This is strictly my opinion but I think your going in the wrong direction if your looking for a quality sub with a rolloff at or above 30Hz. The key word is "quality" most good sub manufacturers build subs to go lower than 30Hz because the true meaning of a sub is to cover the frequencies in the range between 100-15Hz. and by getting a sub with a higher frequency response you may very well sacrifice some quality of the output in the range you want. I think your best bet is to get a good HP filter that allows you to adjust HP so you can find the right setting for your needs and use the PB12 as your sub for music if you dont have another use for it.


----------



## FidelitySeeker (Sep 4, 2009)

You are probably right.


----------



## Wayne A. Pflughaupt (Apr 13, 2006)

Hmm... When I re-worked my DY subs and improved response from 25 Hz down to 20, there was a noticable improvement on a certain section of a song on a Michael Buble CD. While it's true that music fundamentals don't extend below ~30 Hz, there is some harmonic energy that extends lower than that.

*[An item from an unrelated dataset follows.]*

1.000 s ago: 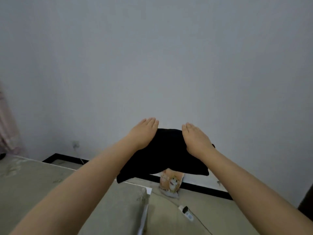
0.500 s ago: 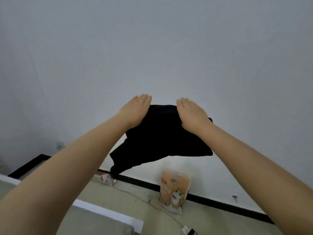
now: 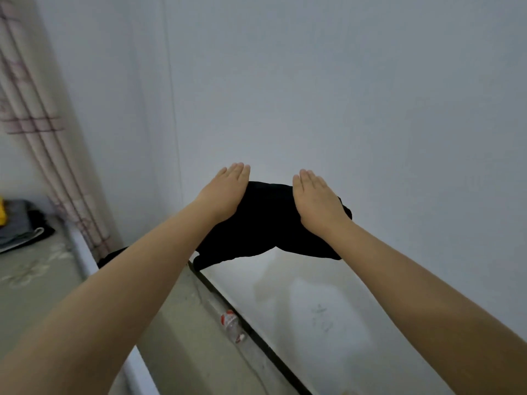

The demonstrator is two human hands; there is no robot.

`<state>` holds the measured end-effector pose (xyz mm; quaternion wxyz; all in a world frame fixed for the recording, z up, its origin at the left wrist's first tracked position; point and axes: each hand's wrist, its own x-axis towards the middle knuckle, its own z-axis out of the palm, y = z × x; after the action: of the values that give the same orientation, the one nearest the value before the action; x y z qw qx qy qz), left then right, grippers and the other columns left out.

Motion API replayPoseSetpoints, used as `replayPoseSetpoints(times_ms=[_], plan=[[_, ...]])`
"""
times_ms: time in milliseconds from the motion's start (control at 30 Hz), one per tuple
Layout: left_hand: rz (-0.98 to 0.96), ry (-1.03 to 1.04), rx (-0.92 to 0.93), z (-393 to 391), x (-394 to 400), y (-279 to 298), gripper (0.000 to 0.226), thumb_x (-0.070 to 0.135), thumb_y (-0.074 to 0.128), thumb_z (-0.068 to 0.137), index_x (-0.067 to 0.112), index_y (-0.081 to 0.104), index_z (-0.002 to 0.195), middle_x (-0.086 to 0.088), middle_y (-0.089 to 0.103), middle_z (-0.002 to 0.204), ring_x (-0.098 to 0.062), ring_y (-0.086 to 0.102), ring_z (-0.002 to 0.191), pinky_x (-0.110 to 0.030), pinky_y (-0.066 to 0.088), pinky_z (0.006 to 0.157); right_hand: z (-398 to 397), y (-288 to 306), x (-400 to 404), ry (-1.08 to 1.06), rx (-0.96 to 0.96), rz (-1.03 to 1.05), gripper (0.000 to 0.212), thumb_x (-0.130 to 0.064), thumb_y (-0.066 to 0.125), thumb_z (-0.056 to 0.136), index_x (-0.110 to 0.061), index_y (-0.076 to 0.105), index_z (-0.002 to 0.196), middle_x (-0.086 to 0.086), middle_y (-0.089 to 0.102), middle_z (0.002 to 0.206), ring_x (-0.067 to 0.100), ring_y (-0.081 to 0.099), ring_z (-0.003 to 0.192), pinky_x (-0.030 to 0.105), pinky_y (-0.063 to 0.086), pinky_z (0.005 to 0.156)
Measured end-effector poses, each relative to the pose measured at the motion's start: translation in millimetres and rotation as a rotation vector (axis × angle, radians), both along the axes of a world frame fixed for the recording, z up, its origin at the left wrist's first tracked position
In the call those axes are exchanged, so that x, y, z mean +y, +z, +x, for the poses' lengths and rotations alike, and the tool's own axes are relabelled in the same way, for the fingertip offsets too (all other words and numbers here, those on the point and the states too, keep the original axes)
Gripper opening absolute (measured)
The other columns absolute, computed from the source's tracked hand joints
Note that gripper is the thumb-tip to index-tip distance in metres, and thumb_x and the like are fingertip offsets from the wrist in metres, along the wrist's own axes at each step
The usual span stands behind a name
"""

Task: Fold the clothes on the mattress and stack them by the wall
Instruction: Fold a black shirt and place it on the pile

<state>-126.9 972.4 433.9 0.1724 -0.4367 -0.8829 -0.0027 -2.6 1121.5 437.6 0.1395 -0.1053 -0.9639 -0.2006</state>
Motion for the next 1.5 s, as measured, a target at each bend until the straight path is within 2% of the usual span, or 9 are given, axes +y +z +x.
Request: replayPoseSetpoints(times_ms=[267,567,767,900,1133,1333,1500], plan=[[-0.051,0.226,-0.064,-173,-15,-33,0.063,-0.004,0.028,0.091,-0.002,-0.007,0.143,-0.018,-0.003,0.154,-0.026,-0.002,0.143,-0.032,-0.002,0.114,-213,-26,12,0.237,-0.106,-0.040,0.057,0.000,0.032,0.093,0.006,0.005,0.143,0.025,0.007,0.152,0.033,0.007,0.142,0.037,0.004,0.116],[-0.084,0.568,-0.143,-293,-102,-43,0.057,0.004,0.027,0.095,-0.003,-0.003,0.143,-0.019,0.001,0.154,-0.027,0.003,0.143,-0.034,0.002,0.114,-402,-41,-59,0.585,-0.154,-0.111,0.058,0.000,0.032,0.093,0.005,0.005,0.143,0.024,0.007,0.152,0.033,0.008,0.142,0.037,0.005,0.116],[-0.107,0.716,-0.183,-386,-162,-48,0.057,0.003,0.029,0.096,-0.002,-0.003,0.144,-0.016,0.001,0.154,-0.025,0.001,0.143,-0.031,0.002,0.114,-530,-55,-112,0.802,-0.199,-0.223,0.055,0.002,0.043,0.088,0.002,0.022,0.139,0.021,0.029,0.144,0.031,0.030,0.132,0.033,0.022,0.111],[-0.066,0.820,-0.189,-445,-198,-56,0.060,0.000,0.031,0.094,-0.003,-0.003,0.143,-0.017,0.001,0.154,-0.025,0.000,0.143,-0.031,0.001,0.114,-614,-56,-145,0.965,-0.211,-0.203,0.064,0.002,0.041,0.089,0.004,0.008,0.144,0.023,0.015,0.150,0.031,0.018,0.140,0.034,0.012,0.115],[-0.093,1.036,-0.262,-547,-287,-67,0.062,-0.002,0.030,0.094,-0.001,-0.007,0.143,-0.015,-0.004,0.154,-0.024,-0.003,0.143,-0.031,0.001,0.114,-754,-69,-247,1.173,-0.275,-0.198,0.063,0.000,0.039,0.091,0.003,0.005,0.144,0.021,0.012,0.152,0.028,0.014,0.141,0.034,0.008,0.115],[-0.087,1.103,-0.280,-651,-403,-71,0.061,0.000,0.032,0.094,-0.001,-0.004,0.144,-0.015,0.001,0.155,-0.023,0.002,0.143,-0.029,0.003,0.113,-875,-85,-367,1.242,-0.322,-0.235,0.062,0.000,0.039,0.090,0.001,0.010,0.144,0.018,0.016,0.152,0.025,0.017,0.141,0.030,0.011,0.114],[-0.089,1.161,-0.325,-725,-503,-89,0.063,-0.003,0.032,0.093,0.000,-0.005,0.144,-0.015,0.000,0.154,-0.023,0.001,0.143,-0.029,0.003,0.114,-961,-95,-471,1.283,-0.443,-0.224,0.064,0.001,0.039,0.088,0.001,0.009,0.145,0.019,0.014,0.153,0.025,0.016,0.142,0.031,0.012,0.114]])
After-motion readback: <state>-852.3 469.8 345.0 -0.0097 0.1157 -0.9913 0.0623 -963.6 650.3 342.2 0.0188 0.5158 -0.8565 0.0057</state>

Maybe the best option is to get a good high-performance sub, and then make sure your equalizer has an adjustable HP you can switch in if needed. That way you can have the best of all worlds.

A tip with your SVS/AR set up, what you might do is set the SVS crossover to roll it in where the ARs roll out. Win win.

Regards,
Wayne


----------



## FidelitySeeker (Sep 4, 2009)

Wayne A. Pflughaupt said:


> Maybe the best option is to get a good high-performance sub, and then make sure your equalizer has an adjustable HP you can switch in if needed. That way you can have the best of all worlds.
> 
> A tip with your SVS/AR set up, what you might do is set the SVS crossover to roll it in where the ARs roll out. Win win.
> 
> ...


Thanks. Certainly, an adjustable HP filter would give me the ability to tailor it. 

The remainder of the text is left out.